From the Hermitage
Wednesday of the 5th Lenten Week
Recently there has evolved debates over what some have referred to as a return to slavery. They speak about the tampering with the right to vote procedures in our states. It is interesting that we can speak out when civil rights are denied. It is a return to days of our past when slaves were not given a right to vote. I wish to address the issue of slavery as Jesus speaks about it in the gospel story we hear or read in today's liturgy.
Without any doubt if the question is put before us today, "Do you believe that the truth that Jesus teaches us about life will set us free from slavery?" this would raise a question in many minds? "What slavery?" Most of us do not feel that our lives are lived in slavery. What kind of slavery is Jesus mentioning in his words?

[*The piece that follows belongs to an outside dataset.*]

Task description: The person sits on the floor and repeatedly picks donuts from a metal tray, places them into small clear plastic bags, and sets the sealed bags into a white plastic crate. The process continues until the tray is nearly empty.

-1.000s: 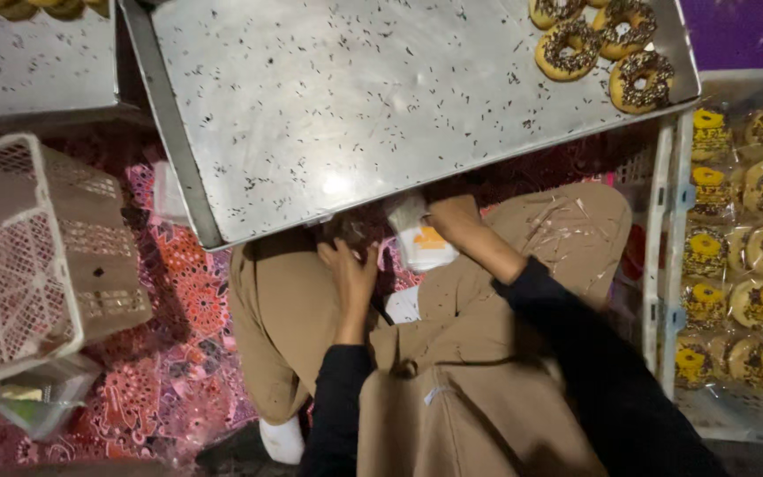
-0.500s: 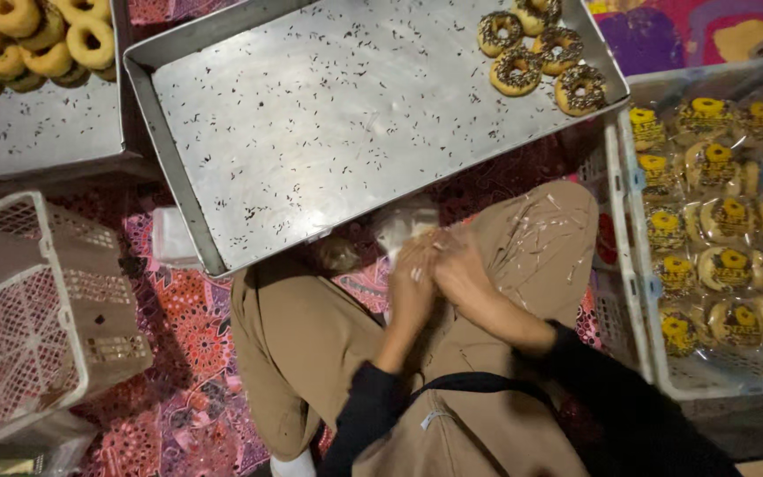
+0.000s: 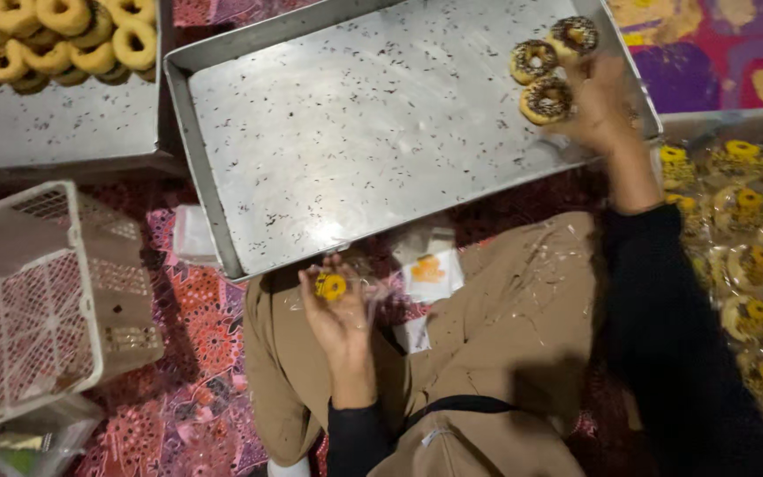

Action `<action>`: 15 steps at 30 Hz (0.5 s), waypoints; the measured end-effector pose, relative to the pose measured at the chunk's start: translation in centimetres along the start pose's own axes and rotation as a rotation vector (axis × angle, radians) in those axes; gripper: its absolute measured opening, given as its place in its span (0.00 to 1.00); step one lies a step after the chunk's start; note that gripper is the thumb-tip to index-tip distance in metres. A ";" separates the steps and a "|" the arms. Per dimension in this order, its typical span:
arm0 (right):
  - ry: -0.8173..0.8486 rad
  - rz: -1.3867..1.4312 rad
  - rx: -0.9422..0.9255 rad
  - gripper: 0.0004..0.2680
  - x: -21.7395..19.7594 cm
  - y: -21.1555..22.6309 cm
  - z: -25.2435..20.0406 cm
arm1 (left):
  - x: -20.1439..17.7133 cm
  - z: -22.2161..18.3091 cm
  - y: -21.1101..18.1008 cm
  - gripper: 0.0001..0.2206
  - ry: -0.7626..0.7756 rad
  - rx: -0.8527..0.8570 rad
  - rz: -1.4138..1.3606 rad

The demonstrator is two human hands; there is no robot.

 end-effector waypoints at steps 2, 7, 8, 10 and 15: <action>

Another question: "Are you committed to Christianity?" "Of course, I am!" That would be the response of most Christians in our world today.
In the Catholic Church, we profess our faith on a weekly basis -- that is those who weekly make every effort "to keep holy the Sabbath." But how many Catholics have abandoned ship because they have felt the way of our Church in today's society is a return to a slavery. Those who have taken a leave of absence, so to speak, say that the rules and expectations of our Church are suffocating and interference with true, personal freedom. In a way these individuals, with the best of intentions, do not feel ready to sacrifice their freedom for what the Church teaches is the way to eternal happiness.
Often in these postings you have read words such as these, "Being a Christian, being a follow of Jesus Christ is no easy task!" Let those words resound today. Why is it that being a follower of Christ, being a Catholic is no longer an experience of freedom, of liberation? As mentioned yesterday, to know Jesus is to know God! If we truly believe that, why is it difficult to believe that in what God asks of us, just has he has asked of all who have ever lived on the face of this earth, we will find genuine freedom?
That last question is for each of us to consider seriously as we move closer to Easter Sunday.